Francisco Herrera es, para mí, un intelectual de los que hacen falta: los que no buscan brillar, pero iluminan. Los que no se esconden en los libros, sino que los llevan bajo el brazo para compartirlos. Los que no hablan desde la autoridad, sino desde la experiencia compartida. Los que hacen del pensamiento una forma de presencia, no de distancia.
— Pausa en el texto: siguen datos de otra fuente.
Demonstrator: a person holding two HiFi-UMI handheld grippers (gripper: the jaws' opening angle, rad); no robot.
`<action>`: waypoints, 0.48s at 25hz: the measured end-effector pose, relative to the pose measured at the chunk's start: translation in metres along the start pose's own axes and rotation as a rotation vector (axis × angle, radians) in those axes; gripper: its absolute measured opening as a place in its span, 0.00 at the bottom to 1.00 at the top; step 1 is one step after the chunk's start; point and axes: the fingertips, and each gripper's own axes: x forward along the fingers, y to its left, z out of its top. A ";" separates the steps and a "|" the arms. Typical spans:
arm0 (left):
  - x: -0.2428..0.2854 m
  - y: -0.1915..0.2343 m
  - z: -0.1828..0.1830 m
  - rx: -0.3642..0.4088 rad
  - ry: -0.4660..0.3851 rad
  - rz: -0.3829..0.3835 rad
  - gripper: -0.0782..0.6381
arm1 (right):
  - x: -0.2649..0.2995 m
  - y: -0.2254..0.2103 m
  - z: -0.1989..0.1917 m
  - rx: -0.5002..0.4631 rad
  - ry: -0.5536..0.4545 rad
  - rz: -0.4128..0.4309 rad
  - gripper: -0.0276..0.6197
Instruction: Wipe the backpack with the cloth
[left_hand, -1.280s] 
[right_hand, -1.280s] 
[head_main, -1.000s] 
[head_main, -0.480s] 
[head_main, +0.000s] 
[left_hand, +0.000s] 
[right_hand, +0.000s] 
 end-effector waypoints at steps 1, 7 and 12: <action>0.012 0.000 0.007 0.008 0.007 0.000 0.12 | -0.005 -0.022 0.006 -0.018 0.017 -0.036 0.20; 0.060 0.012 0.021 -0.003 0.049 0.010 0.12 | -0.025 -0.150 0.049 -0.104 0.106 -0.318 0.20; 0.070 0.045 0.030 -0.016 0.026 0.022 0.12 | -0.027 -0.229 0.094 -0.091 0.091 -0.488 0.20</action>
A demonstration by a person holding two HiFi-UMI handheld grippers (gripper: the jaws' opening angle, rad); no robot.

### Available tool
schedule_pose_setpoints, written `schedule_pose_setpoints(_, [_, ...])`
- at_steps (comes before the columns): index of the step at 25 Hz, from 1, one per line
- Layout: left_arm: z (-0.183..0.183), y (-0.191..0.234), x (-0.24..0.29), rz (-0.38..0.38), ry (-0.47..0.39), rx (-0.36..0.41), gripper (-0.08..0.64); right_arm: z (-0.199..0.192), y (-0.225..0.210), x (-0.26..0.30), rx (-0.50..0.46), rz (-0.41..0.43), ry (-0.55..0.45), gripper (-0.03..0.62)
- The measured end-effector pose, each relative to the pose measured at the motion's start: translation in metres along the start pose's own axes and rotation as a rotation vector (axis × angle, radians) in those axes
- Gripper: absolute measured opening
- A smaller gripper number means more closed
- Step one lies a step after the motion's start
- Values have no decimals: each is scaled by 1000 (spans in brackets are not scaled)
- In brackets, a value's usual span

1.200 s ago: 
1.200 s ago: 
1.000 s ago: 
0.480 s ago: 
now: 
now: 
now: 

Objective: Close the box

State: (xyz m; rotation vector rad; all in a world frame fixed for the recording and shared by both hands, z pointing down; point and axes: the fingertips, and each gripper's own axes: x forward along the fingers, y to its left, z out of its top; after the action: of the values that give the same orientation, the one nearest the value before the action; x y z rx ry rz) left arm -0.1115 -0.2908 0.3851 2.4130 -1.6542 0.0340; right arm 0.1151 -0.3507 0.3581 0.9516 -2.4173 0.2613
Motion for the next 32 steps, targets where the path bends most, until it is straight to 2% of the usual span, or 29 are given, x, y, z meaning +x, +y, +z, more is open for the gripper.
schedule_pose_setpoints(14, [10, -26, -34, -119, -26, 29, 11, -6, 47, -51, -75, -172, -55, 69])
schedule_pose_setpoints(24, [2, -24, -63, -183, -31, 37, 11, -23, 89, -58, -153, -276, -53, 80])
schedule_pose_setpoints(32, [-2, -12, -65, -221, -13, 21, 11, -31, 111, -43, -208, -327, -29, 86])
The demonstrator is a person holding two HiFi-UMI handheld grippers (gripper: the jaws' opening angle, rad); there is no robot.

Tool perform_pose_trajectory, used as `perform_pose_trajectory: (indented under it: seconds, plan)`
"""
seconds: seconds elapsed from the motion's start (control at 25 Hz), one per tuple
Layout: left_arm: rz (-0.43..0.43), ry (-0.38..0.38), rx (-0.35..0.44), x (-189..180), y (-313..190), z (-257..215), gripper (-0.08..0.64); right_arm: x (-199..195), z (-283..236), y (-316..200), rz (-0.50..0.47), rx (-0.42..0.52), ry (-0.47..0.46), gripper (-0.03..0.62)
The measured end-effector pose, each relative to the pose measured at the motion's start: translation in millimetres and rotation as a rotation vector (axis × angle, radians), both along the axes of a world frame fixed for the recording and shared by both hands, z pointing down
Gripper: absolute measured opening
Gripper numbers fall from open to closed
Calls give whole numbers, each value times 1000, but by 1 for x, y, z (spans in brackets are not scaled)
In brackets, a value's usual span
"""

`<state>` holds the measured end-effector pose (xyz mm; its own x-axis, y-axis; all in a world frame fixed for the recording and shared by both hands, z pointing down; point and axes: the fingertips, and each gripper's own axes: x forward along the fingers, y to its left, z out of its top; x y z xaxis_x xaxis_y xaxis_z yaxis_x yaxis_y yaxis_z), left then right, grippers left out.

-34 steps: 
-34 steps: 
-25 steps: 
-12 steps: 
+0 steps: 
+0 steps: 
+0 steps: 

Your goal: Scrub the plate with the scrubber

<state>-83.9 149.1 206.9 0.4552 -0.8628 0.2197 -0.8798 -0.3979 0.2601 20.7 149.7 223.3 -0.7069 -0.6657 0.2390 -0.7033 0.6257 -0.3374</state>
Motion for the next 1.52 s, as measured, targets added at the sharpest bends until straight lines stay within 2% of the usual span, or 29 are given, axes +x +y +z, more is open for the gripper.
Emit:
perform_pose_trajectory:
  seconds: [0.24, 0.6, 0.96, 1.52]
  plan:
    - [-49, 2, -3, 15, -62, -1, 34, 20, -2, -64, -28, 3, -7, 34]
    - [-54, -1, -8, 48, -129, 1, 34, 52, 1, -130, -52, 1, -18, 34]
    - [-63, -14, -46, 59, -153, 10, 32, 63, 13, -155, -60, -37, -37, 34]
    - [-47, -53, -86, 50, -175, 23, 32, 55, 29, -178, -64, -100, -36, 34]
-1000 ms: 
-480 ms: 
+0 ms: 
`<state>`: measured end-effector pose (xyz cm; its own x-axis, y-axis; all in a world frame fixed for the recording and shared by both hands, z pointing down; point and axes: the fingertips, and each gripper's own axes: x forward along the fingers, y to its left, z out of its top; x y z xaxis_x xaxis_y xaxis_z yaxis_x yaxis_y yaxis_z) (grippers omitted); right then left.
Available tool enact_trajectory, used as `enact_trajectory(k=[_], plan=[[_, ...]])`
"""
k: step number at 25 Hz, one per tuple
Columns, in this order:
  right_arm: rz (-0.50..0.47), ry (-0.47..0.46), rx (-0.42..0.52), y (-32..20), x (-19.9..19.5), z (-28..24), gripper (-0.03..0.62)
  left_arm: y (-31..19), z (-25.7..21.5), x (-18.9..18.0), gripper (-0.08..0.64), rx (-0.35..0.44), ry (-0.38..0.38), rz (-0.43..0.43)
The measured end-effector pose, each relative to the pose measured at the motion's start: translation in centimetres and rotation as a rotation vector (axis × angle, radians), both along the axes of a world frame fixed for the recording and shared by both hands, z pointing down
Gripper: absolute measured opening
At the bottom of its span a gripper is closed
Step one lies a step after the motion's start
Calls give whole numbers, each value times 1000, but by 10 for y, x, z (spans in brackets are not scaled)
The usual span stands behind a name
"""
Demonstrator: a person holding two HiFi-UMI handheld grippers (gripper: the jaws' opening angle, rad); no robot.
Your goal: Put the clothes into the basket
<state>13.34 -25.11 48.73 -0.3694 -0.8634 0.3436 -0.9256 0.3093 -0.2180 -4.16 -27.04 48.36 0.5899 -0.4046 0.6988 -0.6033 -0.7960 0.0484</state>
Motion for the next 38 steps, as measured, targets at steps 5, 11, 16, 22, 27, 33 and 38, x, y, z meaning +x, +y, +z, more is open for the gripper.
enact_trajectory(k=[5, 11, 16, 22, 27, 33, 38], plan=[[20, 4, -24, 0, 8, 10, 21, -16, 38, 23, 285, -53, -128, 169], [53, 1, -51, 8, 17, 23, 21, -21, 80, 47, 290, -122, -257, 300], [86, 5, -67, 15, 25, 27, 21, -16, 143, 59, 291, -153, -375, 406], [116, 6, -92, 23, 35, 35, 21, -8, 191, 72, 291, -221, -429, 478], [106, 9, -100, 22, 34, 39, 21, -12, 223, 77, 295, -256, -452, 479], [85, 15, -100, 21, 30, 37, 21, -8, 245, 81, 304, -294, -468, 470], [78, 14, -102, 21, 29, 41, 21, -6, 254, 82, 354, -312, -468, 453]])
Y si la patria tuviera un rostro que pudiera contemplar a sus pueblos originarios sin condescendencia ni culpa, quizás tendría algo de la expresión honesta de Francisco: una mezcla de conciencia, respeto y esperanza. Porque él sabe que el pasado no es archivo muerto, sino fuerza viva. Y que, si no lo comprendemos desde la raíz, seguiremos repitiendo errores.

Él no construye país desde el poder, sino desde el gesto humilde que reconoce la sabiduría del otro. Desde el cuaderno que recoge historias con cuidado. Desde la pregunta que no busca imponer respuestas, sino abrir caminos. Desde la paciencia que aprende del tiempo de los pueblos.

Francisco no solo estudia culturas: las honra. Y en cada estudiante que decide mirar más allá del aula, en cada lector que empieza a entender que hay muchas formas de ser panameño, su legado sigue respirando.

Porque él sabe —como pocos— que comprender al otro no es un gesto de curiosidad, sino un compromiso con la justicia.